Bias in Data-Driven Decision-Making
Today, data-driven decisions are used in everything from credit to education to housing to employment to policing and beyond. Maura's talk will address whether such data-driven decisions are objective and fair, or whether they simply perpetuate the status quo. How do we balance the competing considerations of the need for broad, representative data sets with the need to protect individual privacy? What can and should technologists and regulators do to address the challenges and opportunities inherent in data-driven decision-making? See biography.
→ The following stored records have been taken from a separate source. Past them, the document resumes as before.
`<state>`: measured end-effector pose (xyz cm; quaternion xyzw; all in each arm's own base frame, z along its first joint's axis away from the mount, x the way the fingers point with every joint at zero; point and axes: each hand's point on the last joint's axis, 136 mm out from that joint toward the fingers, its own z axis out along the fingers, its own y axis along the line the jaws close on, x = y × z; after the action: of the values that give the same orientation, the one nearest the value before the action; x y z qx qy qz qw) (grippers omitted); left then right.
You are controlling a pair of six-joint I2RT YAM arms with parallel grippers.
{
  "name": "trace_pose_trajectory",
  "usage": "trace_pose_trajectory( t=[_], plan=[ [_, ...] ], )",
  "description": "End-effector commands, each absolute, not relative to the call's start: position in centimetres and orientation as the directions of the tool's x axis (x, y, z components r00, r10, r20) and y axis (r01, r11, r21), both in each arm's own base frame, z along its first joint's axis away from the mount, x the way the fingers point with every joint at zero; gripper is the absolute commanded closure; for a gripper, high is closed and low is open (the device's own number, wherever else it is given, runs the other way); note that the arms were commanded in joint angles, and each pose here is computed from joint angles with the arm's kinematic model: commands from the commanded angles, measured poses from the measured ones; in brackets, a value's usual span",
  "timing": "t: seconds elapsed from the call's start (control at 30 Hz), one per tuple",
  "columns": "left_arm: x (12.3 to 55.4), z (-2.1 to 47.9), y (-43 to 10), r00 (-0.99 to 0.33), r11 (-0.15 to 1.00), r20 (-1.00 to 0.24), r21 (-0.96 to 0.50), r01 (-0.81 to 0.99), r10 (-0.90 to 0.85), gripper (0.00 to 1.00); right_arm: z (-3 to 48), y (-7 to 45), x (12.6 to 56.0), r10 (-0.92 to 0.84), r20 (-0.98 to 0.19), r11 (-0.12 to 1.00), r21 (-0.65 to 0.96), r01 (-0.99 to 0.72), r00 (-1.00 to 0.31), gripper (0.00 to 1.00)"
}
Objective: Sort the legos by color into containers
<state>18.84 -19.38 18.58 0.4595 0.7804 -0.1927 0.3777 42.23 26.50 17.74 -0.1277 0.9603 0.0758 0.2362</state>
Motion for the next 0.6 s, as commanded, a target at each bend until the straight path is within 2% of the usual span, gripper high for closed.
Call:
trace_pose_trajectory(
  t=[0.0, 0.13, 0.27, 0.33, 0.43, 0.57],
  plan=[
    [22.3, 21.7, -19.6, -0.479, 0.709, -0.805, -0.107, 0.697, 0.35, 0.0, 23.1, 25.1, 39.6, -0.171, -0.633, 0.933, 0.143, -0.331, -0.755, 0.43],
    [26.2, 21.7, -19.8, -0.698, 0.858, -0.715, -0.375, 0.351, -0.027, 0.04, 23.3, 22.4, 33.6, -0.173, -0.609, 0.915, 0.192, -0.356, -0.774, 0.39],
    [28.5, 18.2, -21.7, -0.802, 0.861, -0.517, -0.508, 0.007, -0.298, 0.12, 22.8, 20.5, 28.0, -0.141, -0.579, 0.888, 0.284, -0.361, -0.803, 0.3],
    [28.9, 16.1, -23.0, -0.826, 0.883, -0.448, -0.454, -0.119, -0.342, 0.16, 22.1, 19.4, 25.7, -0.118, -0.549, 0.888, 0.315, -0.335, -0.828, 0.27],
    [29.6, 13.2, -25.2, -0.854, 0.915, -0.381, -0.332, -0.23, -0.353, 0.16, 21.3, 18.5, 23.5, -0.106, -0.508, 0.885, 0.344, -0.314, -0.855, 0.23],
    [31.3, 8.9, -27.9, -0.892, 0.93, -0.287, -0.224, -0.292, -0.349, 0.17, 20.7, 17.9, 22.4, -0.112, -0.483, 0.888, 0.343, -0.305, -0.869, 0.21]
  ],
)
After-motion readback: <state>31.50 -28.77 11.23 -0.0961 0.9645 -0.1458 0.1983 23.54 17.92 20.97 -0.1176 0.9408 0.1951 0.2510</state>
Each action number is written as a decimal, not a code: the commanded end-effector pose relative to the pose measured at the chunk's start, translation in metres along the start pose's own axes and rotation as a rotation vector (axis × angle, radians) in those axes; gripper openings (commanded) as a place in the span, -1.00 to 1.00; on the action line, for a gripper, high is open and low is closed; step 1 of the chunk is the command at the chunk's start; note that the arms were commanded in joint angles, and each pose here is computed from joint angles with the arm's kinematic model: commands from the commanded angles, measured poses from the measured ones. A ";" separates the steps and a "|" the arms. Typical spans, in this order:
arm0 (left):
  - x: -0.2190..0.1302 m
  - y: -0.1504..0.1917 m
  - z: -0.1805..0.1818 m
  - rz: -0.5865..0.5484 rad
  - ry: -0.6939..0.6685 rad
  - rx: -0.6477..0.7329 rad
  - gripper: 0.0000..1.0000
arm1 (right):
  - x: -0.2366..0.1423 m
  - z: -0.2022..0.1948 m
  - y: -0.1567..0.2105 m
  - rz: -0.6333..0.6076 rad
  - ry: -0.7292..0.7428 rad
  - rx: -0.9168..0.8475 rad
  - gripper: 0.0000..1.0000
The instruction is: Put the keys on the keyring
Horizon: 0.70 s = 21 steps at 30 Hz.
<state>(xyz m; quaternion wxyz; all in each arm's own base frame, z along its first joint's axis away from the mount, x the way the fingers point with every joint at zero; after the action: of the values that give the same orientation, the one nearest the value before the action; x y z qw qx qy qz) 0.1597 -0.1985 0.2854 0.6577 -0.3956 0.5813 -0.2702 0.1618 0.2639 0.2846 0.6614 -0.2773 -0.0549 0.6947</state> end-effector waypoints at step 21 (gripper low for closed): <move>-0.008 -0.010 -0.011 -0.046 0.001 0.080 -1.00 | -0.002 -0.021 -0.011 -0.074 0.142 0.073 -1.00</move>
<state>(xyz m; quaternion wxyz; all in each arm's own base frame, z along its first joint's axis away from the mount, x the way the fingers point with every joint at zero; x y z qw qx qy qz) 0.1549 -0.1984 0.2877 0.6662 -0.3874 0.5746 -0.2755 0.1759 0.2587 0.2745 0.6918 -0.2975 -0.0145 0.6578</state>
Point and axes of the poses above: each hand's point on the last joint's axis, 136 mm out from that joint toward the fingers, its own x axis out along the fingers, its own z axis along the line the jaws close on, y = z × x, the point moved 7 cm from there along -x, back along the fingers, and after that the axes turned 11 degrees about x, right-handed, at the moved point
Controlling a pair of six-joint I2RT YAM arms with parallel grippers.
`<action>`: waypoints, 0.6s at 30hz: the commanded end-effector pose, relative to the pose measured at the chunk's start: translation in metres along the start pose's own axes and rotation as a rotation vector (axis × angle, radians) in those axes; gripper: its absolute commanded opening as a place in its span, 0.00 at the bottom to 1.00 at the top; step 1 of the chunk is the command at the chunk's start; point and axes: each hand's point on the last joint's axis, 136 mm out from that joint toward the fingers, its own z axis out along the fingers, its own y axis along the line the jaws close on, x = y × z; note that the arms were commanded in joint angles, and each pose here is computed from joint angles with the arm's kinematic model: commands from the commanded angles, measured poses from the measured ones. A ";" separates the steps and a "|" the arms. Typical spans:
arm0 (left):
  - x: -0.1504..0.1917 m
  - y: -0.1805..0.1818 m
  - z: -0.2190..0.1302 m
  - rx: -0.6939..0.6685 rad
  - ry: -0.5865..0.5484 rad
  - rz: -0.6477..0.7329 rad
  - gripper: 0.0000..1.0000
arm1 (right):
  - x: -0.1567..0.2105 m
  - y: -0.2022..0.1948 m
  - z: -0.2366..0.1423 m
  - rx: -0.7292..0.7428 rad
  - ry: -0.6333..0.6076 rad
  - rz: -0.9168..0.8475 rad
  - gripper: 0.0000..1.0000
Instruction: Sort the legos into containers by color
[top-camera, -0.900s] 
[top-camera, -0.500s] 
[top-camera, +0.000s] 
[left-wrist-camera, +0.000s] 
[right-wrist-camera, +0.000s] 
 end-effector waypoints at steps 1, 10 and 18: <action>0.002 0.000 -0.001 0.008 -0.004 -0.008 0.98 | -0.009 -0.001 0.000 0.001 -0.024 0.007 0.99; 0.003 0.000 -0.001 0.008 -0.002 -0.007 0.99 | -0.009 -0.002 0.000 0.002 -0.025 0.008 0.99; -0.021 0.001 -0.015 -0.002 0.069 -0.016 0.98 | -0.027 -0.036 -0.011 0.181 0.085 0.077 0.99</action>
Using Tor as a Public Broadcaster
From China to Iran, the current restrictions on press freedom also affect international broadcasters such as the BBC, Radio Free Asia or Deutsche Welle. Internet censorship prevents media organizations from distributing their websites in some countries, or from joining in on citizen dialogue on social media in others. Broadcasters are also reliant on information that they receive directly from crisis regions from local staff, where there is no or little freedom of speech. With the Tor Protocol, it is possible to bypass internet blocking to reach people in countries with censorship and protect journalists from surveillance while researching or working on their content. Because of the benefits provided to media outlets by the Tor Protocol, both the BBC and Deutsche Welle recently launched their own onion services. Oliver will speak about how his experience introducing Tor into Deutsche Welle including the conversations that took place with management and the obstacles that we faced on the way. He hopes to spark the question "why is Tor used so rarely by media outlets?” See biography.
Trust and Confidence: The Symbiotic Relationship of Privacy Intelligence in Protecting Canada
Scott Millar, Assistant Deputy Minister (Policy and Communications) at the Communications Security Establishment (CSE) will speak to how Canadians and their data are protected in the course of its foreign intelligence operations. In turn, he will speak to how CSE's new Canadian Centre for Cyber Security is delivering on its national mandate to protect Canadian information and associate infrastructures from cyber threat actors. Scott will also address the impact of the scale and pace of emerging technological change on the security of Canadians. See biography.
GDPR and CPPA and PIPEDA, Oh my!
Privacy Regulations are often considered a nuisance, but staying compliant ensures that your company is better protected against breaches and that your individual privacy is secured. Cat will explain the basics behind today's regulations and what you need to know to avoid fines, protect users, and continue to innovate while putting privacy first. See biography.